Is Metformin a new risk factor for Parkinson`s disease?

Parkinson’s disease is a neurodegenerative disorder that takes place when the neurons of the substantia nigra, a brain structure involved in the movement control, die. This leads to several symptoms including motor and cognitive dysfunctions, progressive loss of autonomy and mood alterations.

It is known that inflammation play a central role in the cell loss that occurs in Parkinson´s disease, so anti-inflammatory treatments could be useful to prevent or delay the progression of this disease.
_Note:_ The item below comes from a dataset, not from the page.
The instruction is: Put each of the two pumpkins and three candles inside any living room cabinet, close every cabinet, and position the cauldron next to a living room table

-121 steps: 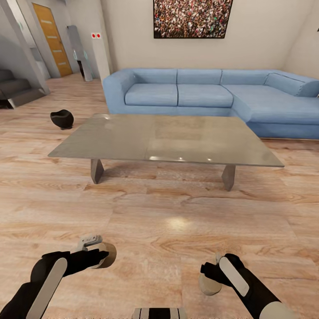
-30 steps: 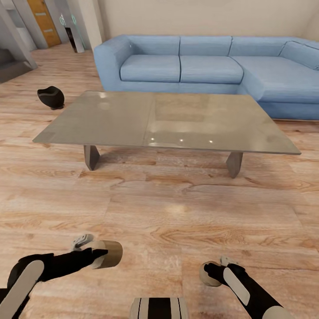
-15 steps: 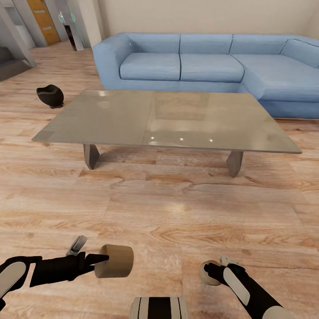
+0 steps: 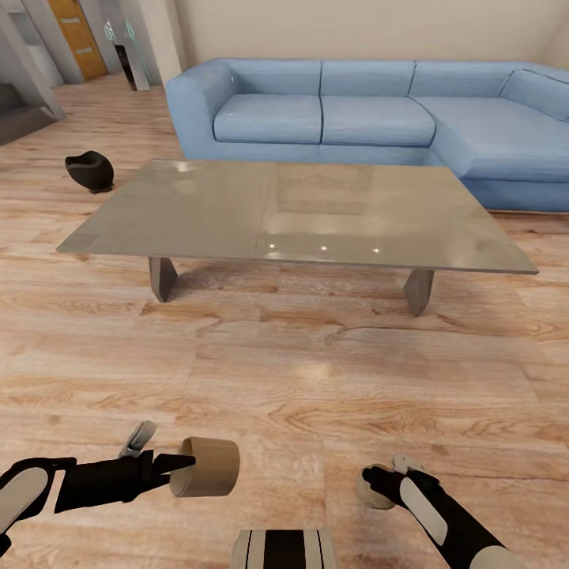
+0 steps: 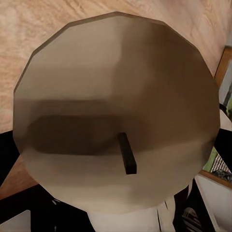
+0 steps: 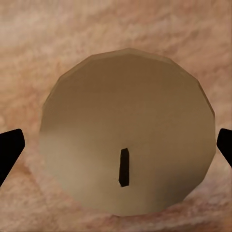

Although the cause of Parkinson’s disease is still unknown, an increasing number of risk factors that may increase the likelihood of developing the disease are being discovered. Among them are age, sleep disorders, brain trauma and exposure to certain environmental factors such as pesticides and herbicides. In this sense, diabetes mellitus has begun to be considered as a possible risk factor for developing this serious neurodegenerative disorder.

Fig. 1.

Metformin is one of the most commonly used drugs to treat diabetes. Recently, various clinical and experimental studies suggest that metformin, besides their anti-diabetic actions, can attenuate inflammation. Given the anti-inflammatory activity of metformin and the importance of inflammation in the development of Parkinson’s disease, the aim of this study was to determine whether treatment with metformin was able to protect our neurons using an animal model of Parkinson’s disease. Our results show that metformin is capable to reduce brain inflammation. However, and contrary to expected, we found that metformin not only failed to protect against neuronal death but even increased it. Therefore, our results suggest that treatment with this drug in diabetic patients might accelerate the onset and/or progression of the disease, so it may be considered as a risk factor for Parkinson’s disease.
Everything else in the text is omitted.